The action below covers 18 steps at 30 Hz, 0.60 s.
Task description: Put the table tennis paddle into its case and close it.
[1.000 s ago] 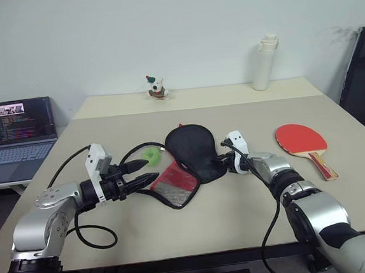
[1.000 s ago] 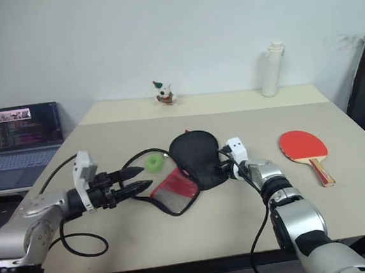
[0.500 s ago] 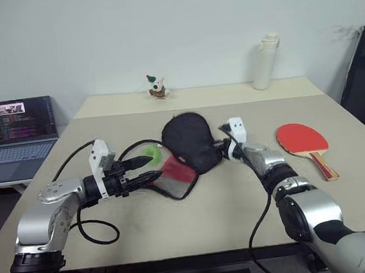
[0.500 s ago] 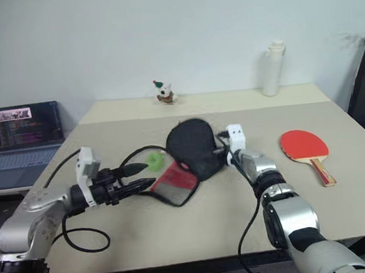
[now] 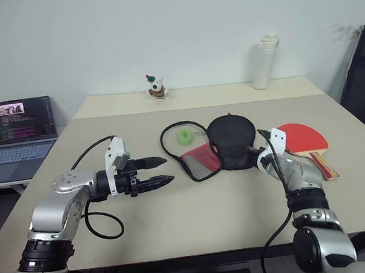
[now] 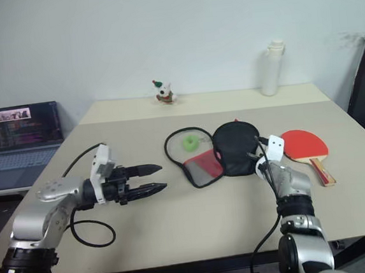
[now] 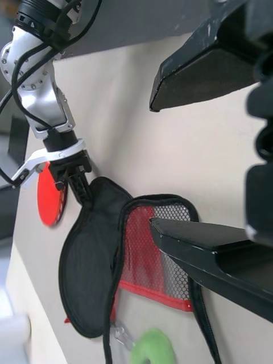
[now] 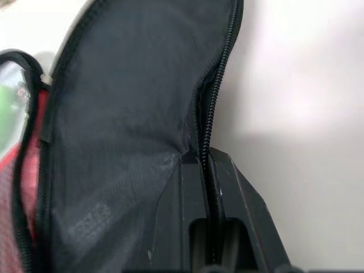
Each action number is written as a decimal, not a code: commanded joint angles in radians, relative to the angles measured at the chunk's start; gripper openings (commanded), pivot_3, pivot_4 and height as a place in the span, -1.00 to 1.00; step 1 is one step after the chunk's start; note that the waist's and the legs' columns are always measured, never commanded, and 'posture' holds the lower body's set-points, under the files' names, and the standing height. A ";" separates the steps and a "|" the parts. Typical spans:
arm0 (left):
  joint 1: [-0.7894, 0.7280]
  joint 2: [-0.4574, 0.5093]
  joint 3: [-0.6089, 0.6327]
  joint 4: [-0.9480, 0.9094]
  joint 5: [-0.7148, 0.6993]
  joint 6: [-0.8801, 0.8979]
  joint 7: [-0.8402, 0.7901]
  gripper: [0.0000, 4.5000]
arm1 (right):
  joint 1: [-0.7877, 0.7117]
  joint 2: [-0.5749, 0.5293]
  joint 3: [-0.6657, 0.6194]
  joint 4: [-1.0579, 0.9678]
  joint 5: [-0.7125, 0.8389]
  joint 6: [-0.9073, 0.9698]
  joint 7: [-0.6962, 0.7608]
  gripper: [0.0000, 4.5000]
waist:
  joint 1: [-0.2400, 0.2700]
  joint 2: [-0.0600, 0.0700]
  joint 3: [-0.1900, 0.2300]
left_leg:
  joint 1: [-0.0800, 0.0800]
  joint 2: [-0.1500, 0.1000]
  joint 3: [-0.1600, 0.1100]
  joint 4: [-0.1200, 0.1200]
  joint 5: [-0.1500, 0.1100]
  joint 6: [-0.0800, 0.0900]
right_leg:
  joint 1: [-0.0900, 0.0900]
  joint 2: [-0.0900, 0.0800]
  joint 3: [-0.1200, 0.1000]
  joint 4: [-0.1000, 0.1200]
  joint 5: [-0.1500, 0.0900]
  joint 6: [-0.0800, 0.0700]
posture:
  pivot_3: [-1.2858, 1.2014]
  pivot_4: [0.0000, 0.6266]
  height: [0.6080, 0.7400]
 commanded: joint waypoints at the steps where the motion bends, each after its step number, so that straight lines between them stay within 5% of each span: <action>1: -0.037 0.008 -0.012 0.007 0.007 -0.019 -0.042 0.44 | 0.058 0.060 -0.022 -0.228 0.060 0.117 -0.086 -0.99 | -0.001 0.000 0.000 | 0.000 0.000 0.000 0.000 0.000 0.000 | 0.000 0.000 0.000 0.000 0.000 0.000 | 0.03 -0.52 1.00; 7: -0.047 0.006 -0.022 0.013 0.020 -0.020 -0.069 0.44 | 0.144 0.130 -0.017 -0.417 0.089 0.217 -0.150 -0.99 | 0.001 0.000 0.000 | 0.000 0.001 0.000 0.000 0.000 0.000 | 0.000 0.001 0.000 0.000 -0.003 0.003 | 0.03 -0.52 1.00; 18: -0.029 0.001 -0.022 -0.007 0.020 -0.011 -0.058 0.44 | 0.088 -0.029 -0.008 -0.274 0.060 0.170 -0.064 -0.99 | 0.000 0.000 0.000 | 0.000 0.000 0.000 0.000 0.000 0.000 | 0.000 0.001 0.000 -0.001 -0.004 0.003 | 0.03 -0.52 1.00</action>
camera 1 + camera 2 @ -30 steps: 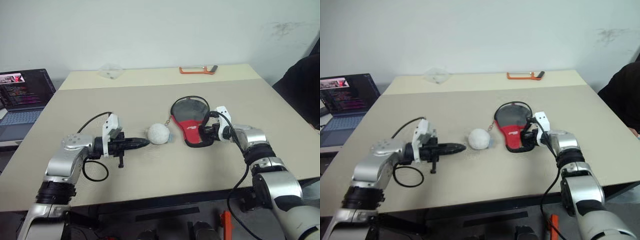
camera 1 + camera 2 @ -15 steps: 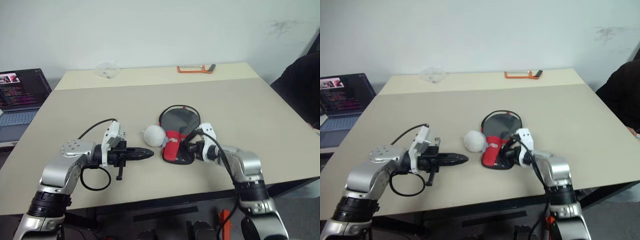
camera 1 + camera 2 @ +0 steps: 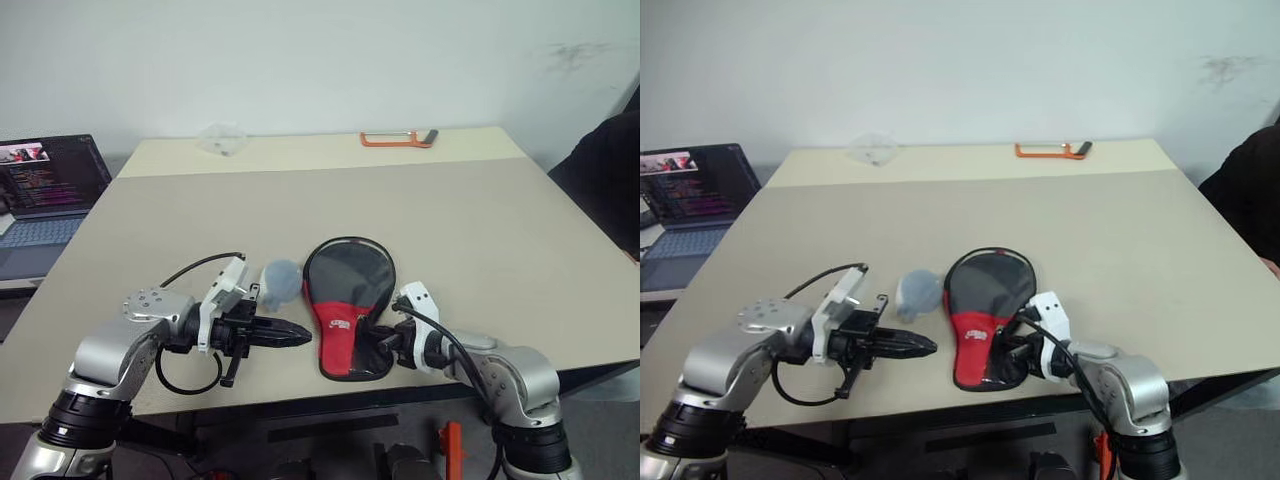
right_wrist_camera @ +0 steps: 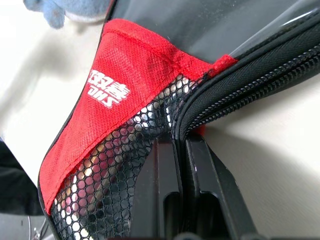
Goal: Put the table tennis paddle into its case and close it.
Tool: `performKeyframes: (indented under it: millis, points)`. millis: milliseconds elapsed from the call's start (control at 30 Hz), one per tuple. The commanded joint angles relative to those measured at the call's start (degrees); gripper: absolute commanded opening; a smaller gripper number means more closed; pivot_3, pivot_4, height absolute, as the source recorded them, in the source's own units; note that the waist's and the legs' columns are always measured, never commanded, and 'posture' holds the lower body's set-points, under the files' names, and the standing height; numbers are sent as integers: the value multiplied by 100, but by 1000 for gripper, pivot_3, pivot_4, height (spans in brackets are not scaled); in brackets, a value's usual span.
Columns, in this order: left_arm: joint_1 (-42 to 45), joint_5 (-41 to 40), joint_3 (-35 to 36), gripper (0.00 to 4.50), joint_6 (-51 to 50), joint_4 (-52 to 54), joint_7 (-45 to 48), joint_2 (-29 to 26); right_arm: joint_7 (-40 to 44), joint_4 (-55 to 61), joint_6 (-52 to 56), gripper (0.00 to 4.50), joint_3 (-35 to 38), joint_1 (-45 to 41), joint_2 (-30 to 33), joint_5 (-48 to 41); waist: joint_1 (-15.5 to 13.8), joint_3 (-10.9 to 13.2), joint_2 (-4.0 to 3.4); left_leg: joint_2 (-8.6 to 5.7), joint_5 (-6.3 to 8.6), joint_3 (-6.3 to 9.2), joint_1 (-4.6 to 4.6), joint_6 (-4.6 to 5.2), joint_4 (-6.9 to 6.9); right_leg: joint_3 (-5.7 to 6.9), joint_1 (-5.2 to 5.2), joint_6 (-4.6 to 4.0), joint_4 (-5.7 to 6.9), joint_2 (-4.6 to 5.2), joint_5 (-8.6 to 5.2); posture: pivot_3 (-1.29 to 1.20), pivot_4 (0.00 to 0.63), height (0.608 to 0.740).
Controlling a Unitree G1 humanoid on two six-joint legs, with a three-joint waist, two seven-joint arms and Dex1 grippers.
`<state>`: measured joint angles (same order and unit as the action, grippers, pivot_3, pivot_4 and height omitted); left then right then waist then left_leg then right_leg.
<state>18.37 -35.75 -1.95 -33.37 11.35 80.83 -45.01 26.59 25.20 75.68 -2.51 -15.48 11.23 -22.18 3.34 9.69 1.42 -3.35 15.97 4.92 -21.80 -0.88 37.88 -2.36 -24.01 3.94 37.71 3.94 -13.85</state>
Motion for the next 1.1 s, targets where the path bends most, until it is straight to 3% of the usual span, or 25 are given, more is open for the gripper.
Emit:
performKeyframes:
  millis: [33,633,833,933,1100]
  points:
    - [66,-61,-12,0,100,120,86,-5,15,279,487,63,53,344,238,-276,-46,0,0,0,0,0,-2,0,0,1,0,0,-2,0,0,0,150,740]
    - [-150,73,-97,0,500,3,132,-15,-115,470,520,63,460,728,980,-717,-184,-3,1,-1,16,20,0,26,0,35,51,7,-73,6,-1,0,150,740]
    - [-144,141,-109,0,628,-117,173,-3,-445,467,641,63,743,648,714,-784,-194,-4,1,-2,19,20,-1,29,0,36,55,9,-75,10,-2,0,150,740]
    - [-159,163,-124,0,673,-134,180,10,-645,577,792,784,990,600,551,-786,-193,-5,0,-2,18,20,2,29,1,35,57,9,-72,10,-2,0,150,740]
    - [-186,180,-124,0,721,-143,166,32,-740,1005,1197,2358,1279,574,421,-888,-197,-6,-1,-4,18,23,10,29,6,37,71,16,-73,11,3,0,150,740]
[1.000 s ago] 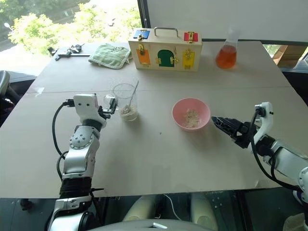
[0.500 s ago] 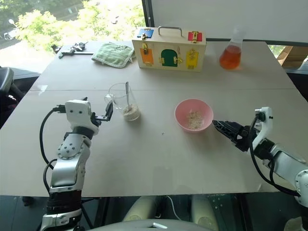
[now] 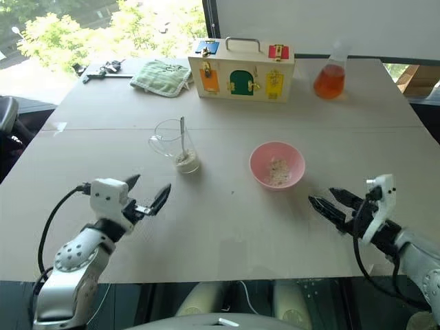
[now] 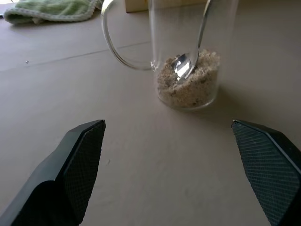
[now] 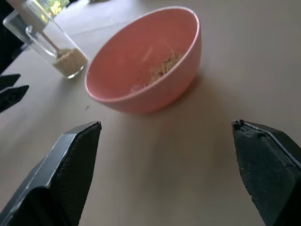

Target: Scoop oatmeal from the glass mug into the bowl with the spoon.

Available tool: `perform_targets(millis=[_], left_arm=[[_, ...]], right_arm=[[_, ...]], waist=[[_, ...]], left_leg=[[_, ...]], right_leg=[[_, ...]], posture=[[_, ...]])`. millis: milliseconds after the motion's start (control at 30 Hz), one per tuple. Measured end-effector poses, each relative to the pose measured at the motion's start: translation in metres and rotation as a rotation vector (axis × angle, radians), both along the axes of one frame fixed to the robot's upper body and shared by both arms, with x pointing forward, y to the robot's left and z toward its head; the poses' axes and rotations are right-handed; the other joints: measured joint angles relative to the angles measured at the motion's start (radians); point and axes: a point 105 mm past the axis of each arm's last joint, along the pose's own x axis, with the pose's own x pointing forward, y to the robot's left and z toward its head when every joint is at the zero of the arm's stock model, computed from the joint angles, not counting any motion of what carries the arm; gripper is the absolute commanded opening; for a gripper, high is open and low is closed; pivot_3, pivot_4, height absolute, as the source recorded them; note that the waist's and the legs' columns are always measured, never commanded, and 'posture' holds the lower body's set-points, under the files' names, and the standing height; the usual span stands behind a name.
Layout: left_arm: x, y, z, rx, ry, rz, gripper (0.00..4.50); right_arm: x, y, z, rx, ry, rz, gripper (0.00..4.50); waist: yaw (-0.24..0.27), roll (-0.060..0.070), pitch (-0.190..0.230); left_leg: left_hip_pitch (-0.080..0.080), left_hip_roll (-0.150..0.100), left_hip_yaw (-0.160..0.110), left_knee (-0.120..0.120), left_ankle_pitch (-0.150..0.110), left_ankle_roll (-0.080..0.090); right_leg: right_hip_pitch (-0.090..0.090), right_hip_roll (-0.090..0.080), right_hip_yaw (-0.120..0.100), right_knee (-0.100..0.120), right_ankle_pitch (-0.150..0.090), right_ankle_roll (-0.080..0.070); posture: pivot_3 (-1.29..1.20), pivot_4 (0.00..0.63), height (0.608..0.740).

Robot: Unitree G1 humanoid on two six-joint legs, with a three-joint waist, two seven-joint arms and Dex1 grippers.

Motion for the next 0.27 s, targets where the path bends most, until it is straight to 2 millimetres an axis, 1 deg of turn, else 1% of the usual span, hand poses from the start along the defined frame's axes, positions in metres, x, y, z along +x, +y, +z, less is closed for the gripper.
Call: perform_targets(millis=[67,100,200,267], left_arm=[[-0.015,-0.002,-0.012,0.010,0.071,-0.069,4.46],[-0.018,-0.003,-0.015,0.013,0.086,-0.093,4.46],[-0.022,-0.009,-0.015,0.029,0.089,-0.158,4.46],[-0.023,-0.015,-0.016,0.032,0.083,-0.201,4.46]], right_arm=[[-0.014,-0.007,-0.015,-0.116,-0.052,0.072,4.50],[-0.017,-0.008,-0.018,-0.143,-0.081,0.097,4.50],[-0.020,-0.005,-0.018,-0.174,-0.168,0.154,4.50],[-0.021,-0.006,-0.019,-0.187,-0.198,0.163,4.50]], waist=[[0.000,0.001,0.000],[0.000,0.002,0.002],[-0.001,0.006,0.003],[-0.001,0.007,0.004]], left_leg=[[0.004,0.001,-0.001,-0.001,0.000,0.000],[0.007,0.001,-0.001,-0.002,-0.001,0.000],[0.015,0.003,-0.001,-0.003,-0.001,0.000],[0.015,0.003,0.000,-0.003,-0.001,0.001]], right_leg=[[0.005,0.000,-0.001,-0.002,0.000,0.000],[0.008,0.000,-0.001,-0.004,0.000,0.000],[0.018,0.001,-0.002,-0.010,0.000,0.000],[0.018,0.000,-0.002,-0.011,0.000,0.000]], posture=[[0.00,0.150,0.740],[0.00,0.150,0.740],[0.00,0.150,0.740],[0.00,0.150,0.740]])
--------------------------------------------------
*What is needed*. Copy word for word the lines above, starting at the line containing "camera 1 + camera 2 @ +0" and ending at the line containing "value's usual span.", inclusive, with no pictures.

*Solved problem*.
camera 1 + camera 2 @ +0 steps: 
right_wrist_camera @ +0 steps: 
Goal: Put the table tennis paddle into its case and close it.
Tool: `performKeyframes: (indented under it: millis, points)`. millis: milliseconds elapsed from the call's start (control at 30 Hz), one per tuple. The commanded joint angles relative to those measured at the call's start (degrees); gripper: absolute commanded opening; a smaller gripper number means more closed; pivot_3, pivot_4, height absolute, as the source recorded them, in the source's own units; note that the waist's and the legs' columns are always measured, never commanded, and 'posture' holds the lower body's set-points, under the files' names, and the standing height; numbers are sent as integers: the value multiplied by 100, but by 1000 for gripper, pivot_3, pivot_4, height (spans in brackets are not scaled); in brackets, a value's usual span.

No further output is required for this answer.